Manifestation de jeunes contre la loi travail
Manifestation de jeunes contre la loi travail © MaxPPP / Christophe Morin

Après les affrontements entre CRS et jeunes place de la Nation, et l'interpellation de plusieurs dizaines d'élèves la semaine dernière, des parents du nord de Paris ont lancé une cagnotte pour payer les frais d'avocats et comptent porter plainte.

"Ne confondez pas les casseurs et les lycéens !" C’est le cri lancé par ces parents indignés. Au lycée Voltaire, ils ont décidé de se mobiliser. : les frais d’avocats des adolescents qui en ont besoin seront pris en charge par une cagnotte commune , et les parents sont en train de recenser les dérapages et les bavures policières en vue de futures plaintes.

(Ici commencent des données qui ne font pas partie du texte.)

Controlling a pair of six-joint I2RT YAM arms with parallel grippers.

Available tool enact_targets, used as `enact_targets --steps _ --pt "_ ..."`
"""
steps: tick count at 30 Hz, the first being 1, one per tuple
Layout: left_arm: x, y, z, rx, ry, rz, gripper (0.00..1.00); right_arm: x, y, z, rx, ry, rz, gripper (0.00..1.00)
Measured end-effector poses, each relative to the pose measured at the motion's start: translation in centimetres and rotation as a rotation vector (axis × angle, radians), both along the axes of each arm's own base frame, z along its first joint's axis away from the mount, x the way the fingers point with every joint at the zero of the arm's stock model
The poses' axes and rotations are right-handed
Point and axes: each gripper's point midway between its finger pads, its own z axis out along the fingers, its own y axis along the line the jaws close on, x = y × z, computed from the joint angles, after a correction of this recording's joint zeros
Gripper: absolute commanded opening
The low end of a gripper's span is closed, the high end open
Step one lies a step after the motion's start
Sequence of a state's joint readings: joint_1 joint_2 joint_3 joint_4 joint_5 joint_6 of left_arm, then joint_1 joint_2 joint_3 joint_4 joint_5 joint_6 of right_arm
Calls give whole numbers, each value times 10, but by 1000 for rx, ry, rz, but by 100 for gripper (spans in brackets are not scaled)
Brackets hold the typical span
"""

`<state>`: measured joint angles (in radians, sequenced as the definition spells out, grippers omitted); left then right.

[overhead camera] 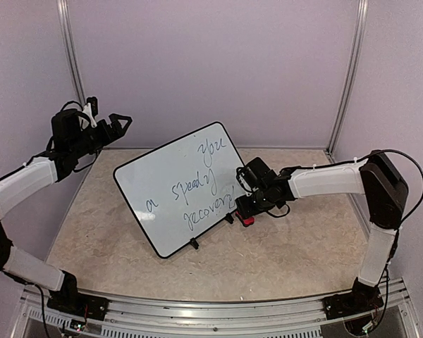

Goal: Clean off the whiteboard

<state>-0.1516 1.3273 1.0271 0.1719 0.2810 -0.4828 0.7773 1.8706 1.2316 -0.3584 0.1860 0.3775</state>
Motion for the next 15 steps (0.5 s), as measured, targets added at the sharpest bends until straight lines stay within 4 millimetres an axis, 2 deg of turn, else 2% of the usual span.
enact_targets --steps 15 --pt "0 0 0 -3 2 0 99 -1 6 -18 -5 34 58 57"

Écoutez le reportage d'Antoine Giniaux

Car depuis quelques joursil y a eu des coups, donnés par les CRS pendant les manifestations, du gaz lacrymogène, des enfants choqués , et surtout l’interpellation d’un lycéen de 15 ans, placé dix heures en garde à vue sans pouvoir contacter sa famille. Pour les parents, c'était la goutte d'eau de trop. Max Peppoloni est l’un des représentants FCPE du lycée Voltaire, il a lancé la fameuse cagnotte sur Internet, qui a déjà collecté près de 1 500 euros.

On a déjà récolté plus que prévu, on va continer.Il y a des enfants qui ont été interpellés ou arrêtés, à coups de matraque. En visant mes enfants, les enfants du lycée, c’est moi qu'on vise : on me dit "gardez-les à la maison". Mais même s’ils sont pas encore majeurs, ils ont quand même leur avis à donner ! C’est pas comme ça que je les ai éduqués.

Et pour aller plus loin, les parents, soutenus par les professeurs,sont en train de recenser les dérapages de la police dans le nord de Paris , pour lancer des actions en justice. Marianne Cabaret-Rossi enseigne l’histoire-géo au lycée Voltaire. Elle est en contact avec ses collègues du lycée Bergson, où d’autres adolescents relatent les mêmes histoires de violences policières.

Ils portent pas plainte. Ils ont tous la même réponse : "ça sert a rien de porter plainte contre la police" , "mon agresseur était casqué", "c'était un CRS"... Moi je suis pour la police, une police républicaine. Mais ils font pas la différence entre casseurs et lycéens, y’a une pression assez importante.

Une pression et tension palpables aussi à l’entrée de l’établissement, où les journalistes restent tenus a l’écart.